- _WHAT THIS TASK INVOLVES_
Although the data below contains pictures, output only the lines between those holding "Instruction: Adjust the" and "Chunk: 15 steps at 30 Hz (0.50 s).", inclusive, exactly and without those pictures.

- _THE INPUT_
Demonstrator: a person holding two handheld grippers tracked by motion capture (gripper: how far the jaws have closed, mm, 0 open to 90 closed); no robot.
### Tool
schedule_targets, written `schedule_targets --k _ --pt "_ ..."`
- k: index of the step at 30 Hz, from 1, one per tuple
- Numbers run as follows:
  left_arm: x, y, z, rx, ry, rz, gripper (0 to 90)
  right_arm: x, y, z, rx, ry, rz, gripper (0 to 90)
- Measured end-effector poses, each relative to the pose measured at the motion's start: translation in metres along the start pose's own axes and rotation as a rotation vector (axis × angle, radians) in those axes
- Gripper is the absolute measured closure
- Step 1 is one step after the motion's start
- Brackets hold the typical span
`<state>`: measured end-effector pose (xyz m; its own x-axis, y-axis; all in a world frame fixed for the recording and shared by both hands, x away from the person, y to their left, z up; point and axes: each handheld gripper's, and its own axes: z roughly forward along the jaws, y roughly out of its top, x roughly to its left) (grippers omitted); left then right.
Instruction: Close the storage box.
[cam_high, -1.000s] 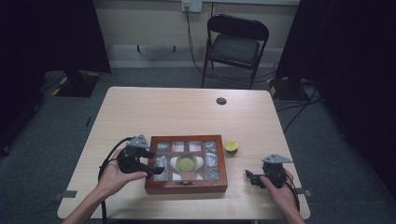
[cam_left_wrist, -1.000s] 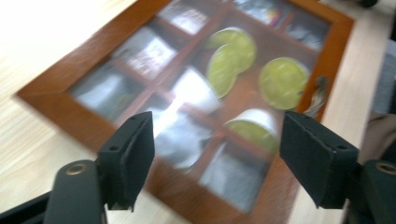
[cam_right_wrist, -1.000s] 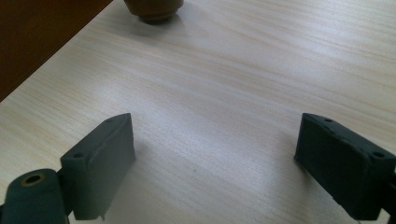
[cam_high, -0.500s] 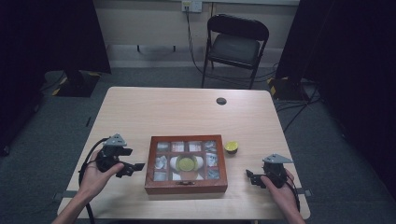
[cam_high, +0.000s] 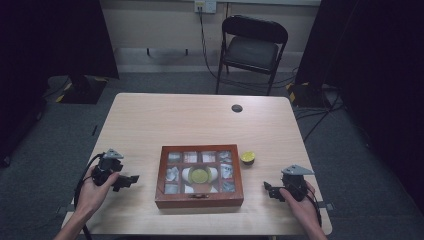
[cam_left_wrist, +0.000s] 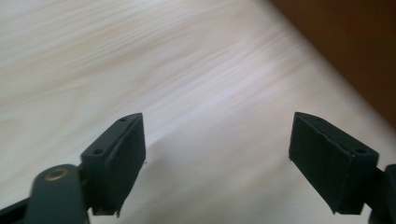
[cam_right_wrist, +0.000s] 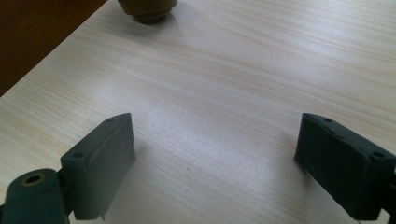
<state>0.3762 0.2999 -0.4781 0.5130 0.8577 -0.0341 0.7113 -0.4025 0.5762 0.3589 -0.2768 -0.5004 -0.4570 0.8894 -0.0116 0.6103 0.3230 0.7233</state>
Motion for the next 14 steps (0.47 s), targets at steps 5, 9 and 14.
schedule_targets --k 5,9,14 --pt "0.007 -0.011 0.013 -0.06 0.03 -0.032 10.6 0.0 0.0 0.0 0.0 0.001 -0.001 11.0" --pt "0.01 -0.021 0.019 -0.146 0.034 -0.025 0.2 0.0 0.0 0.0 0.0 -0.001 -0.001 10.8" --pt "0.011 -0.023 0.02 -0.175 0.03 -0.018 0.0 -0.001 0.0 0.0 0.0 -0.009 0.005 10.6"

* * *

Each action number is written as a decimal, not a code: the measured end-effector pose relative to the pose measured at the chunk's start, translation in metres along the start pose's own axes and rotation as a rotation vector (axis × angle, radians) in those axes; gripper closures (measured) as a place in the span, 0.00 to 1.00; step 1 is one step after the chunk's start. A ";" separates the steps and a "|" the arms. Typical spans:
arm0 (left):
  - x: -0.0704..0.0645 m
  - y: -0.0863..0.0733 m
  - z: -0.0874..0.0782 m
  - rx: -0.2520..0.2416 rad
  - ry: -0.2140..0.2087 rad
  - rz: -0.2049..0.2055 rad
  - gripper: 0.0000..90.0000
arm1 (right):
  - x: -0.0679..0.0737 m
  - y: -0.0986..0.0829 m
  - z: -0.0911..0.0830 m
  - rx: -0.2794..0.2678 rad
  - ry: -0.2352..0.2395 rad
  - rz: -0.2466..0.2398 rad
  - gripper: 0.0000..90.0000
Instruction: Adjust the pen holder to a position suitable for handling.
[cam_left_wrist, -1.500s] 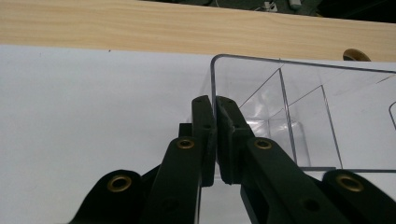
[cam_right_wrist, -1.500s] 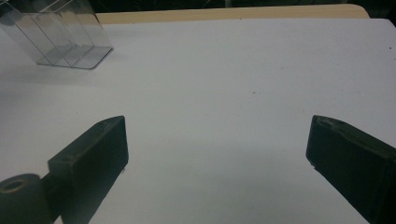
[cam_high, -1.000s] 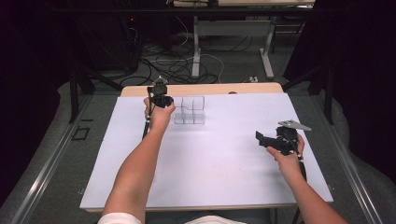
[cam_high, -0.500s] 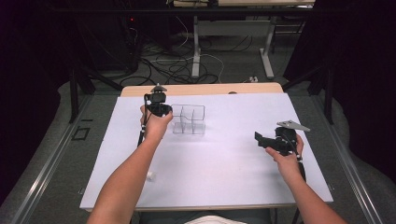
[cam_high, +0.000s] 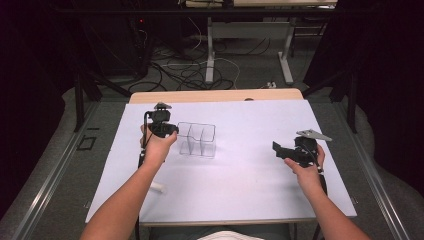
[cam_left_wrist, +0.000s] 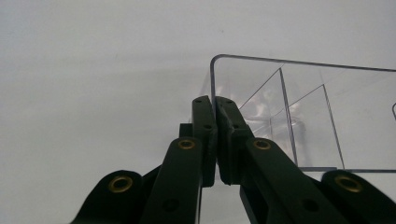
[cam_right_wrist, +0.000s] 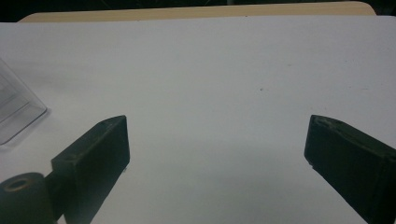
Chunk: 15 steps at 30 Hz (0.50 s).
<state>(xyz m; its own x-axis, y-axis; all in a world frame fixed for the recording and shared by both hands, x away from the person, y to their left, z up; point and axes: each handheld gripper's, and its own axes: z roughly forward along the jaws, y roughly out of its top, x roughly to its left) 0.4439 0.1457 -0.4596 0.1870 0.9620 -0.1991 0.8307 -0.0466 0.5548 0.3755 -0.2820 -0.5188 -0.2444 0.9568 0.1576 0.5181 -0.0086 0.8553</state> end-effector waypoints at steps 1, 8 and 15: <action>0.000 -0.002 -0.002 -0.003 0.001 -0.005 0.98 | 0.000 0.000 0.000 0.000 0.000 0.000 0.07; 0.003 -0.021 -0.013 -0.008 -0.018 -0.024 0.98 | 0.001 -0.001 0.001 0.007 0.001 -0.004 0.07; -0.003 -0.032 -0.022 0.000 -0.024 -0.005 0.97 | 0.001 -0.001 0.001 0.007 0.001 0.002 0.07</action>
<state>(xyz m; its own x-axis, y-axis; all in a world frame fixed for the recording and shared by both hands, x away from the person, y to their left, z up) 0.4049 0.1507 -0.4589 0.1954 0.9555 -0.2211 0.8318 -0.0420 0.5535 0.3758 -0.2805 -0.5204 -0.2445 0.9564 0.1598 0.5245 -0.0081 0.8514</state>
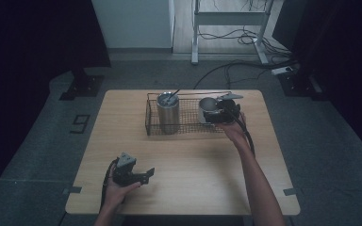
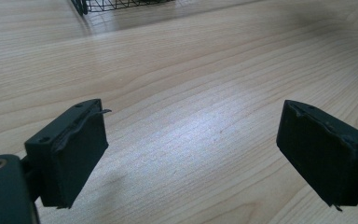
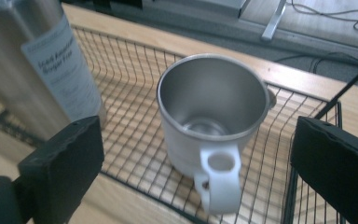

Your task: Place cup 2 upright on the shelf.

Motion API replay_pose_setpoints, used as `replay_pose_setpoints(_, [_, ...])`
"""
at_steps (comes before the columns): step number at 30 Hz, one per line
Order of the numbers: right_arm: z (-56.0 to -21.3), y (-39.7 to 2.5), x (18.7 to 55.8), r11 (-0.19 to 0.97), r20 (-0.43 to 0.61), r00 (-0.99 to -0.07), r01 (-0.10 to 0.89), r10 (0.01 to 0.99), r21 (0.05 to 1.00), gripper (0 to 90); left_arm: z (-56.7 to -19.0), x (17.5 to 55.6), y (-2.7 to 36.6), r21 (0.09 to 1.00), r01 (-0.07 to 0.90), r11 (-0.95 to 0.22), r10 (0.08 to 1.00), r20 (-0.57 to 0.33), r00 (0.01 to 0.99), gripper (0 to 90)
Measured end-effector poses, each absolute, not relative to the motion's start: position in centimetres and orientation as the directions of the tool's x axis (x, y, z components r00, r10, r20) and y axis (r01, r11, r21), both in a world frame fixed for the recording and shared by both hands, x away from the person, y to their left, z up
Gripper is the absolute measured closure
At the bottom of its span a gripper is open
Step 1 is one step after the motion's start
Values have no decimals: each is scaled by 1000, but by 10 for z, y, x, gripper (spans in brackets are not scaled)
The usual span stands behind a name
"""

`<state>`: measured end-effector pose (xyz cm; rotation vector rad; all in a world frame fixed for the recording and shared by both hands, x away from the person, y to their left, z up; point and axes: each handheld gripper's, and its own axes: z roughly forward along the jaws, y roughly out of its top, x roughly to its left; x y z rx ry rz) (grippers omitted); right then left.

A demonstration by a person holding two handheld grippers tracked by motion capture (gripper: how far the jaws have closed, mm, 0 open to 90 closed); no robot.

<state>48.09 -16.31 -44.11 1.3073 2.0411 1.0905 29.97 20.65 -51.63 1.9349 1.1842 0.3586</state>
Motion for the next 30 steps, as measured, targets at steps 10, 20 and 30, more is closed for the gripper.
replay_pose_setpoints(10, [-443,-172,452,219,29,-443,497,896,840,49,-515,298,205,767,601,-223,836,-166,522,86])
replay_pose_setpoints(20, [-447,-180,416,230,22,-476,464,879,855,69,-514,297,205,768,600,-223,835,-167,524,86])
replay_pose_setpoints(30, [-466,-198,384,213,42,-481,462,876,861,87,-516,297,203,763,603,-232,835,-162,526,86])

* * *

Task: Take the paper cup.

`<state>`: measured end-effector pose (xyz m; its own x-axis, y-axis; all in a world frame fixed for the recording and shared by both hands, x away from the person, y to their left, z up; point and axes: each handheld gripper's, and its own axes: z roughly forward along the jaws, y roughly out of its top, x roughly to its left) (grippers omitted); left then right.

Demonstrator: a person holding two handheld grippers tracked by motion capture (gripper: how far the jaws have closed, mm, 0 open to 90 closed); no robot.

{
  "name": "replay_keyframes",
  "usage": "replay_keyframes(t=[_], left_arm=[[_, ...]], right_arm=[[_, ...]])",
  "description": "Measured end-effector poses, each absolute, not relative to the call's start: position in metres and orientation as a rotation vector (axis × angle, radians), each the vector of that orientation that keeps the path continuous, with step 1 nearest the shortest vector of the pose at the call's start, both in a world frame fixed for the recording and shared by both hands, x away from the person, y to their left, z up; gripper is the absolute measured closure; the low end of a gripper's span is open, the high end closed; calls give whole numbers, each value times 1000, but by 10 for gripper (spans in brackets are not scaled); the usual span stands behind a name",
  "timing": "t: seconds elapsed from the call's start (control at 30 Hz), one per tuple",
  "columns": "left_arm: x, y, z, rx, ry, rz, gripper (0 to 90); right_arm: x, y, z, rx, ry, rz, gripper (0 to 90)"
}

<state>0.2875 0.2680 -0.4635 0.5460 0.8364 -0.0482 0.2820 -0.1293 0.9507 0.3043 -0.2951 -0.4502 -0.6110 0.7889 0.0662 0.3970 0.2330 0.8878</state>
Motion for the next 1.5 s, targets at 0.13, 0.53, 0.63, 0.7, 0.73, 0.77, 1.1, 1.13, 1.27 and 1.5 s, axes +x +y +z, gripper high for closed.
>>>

- _REPLY_
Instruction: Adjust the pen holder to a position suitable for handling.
[cam_left_wrist, -1.500s] 
[cam_right_wrist, -1.500s] 
[cam_high, -1.000s] 
[cam_high, -0.500s] 
[cam_high, +0.000s] 
[cam_left_wrist, +0.000s] 
[cam_right_wrist, +0.000s] 
Chunk: 15 steps at 30 Hz (0.50 s).

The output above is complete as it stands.